#### EXERCISE GOAL:
Exclude the pictures and reproduce the remaining data exactly as written.

#### DATASET SECTION:
========

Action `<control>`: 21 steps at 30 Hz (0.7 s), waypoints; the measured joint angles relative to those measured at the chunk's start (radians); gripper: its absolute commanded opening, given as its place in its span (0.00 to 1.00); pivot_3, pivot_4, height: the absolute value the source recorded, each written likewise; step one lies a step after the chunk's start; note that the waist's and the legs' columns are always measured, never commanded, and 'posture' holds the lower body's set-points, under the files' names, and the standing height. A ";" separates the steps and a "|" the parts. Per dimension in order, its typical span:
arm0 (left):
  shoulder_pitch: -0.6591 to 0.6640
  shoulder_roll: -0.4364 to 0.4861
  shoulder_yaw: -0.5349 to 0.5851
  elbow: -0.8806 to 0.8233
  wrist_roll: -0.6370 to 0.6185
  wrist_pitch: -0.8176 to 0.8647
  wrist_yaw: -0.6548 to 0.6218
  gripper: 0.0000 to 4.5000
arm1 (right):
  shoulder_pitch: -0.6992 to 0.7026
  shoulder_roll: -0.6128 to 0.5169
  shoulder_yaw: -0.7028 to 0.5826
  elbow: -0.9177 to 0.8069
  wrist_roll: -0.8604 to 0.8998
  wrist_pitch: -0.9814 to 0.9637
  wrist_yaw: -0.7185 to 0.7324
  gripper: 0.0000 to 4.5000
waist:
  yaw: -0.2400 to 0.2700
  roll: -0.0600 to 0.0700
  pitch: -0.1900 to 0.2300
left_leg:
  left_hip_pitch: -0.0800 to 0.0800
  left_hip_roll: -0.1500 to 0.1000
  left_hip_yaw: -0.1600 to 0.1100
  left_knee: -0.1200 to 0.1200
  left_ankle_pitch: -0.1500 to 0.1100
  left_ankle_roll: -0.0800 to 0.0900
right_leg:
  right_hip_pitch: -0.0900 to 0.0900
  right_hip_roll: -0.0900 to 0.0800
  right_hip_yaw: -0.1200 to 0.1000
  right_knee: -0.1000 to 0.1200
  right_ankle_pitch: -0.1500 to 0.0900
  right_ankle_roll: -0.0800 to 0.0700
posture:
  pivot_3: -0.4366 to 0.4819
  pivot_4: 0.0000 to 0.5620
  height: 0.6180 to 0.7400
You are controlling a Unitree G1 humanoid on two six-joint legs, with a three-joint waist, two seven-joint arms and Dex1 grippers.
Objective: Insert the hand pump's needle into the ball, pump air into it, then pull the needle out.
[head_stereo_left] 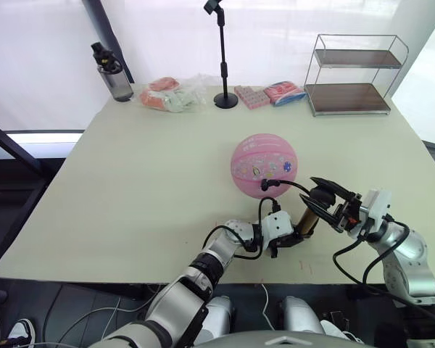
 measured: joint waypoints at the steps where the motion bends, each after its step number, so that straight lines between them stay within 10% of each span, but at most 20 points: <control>1: 0.000 0.000 0.000 0.000 0.000 0.000 0.000 0.24 | -0.002 -0.006 -0.001 -0.004 0.002 0.009 0.000 0.43 | 0.000 0.000 0.000 | 0.000 0.000 0.000 0.000 0.000 0.000 | 0.000 0.000 0.000 0.000 0.000 0.000 | 0.48 0.27 0.96; 21: -0.008 -0.011 0.000 -0.007 -0.007 -0.026 -0.017 0.24 | -0.247 -0.385 -0.302 -0.308 0.517 0.609 -0.023 0.43 | 0.005 0.012 0.018 | -0.008 -0.002 0.001 0.001 0.000 0.000 | -0.004 -0.004 0.000 -0.001 0.000 0.000 | 0.48 0.27 0.96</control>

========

#### WRITTEN ANSWER:
Action `<control>`: 21 steps at 30 Hz (0.7 s), waypoints; the measured joint angles relative to those measured at the chunk's start (radians); gripper: its absolute commanded opening, given as its place in its span (0.00 to 1.00); pivot_3, pivot_4, height: the absolute value the source recorded, each written likewise; step one lies a step after the chunk's start; note that the waist's and the legs' columns are always measured, never commanded, and 'posture' holds the lower body's set-points, under the files' names, and the standing height. A ";" separates the steps and a "|" the parts. Per dimension in order, its typical span:
arm0 (left):
  shoulder_pitch: -0.6591 to 0.6640
  shoulder_roll: -0.4364 to 0.4861
  shoulder_yaw: -0.5349 to 0.5851
  elbow: -0.8806 to 0.8233
  wrist_roll: -0.6370 to 0.6185
  wrist_pitch: -0.8176 to 0.8647
  wrist_yaw: -0.6548 to 0.6218
  gripper: 0.0000 to 4.5000
arm1 (right):
  shoulder_pitch: -0.6992 to 0.7026
  shoulder_roll: -0.6128 to 0.5169
  shoulder_yaw: -0.7028 to 0.5826
  elbow: -0.9177 to 0.8069
  wrist_roll: -0.8604 to 0.8998
  wrist_pitch: -0.9814 to 0.9637
  wrist_yaw: -0.7185 to 0.7324
  gripper: 0.0000 to 4.5000
waist:
  yaw: -0.2400 to 0.2700
  roll: -0.0600 to 0.0700
  pitch: -0.1900 to 0.2300
left_leg:
  left_hip_pitch: -0.0800 to 0.0800
  left_hip_roll: -0.1500 to 0.1000
  left_hip_yaw: -0.1600 to 0.1100
  left_knee: -0.1200 to 0.1200
  left_ankle_pitch: -0.1500 to 0.1100
  left_ankle_roll: -0.0800 to 0.0900
right_leg:
  right_hip_pitch: -0.0900 to 0.0900
  right_hip_roll: -0.0900 to 0.0800
  right_hip_yaw: -0.1200 to 0.1000
  right_knee: -0.1000 to 0.1200
  right_ankle_pitch: -0.1500 to 0.0900
  right_ankle_roll: -0.0800 to 0.0700
posture:
  pivot_3: -0.4366 to 0.4819
  pivot_4: 0.0000 to 0.5620
  height: 0.6180 to 0.7400
You are controlling a Unitree G1 humanoid on two six-joint legs, with a three-joint waist, two seven-joint arms and Dex1 grippers.
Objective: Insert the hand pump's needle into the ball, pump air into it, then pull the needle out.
[head_stereo_left] 
 measured: joint waypoints at the steps where the motion bends, each after its step number, so that straight lines between them stay within 10% of each span, but at most 20 points: <control>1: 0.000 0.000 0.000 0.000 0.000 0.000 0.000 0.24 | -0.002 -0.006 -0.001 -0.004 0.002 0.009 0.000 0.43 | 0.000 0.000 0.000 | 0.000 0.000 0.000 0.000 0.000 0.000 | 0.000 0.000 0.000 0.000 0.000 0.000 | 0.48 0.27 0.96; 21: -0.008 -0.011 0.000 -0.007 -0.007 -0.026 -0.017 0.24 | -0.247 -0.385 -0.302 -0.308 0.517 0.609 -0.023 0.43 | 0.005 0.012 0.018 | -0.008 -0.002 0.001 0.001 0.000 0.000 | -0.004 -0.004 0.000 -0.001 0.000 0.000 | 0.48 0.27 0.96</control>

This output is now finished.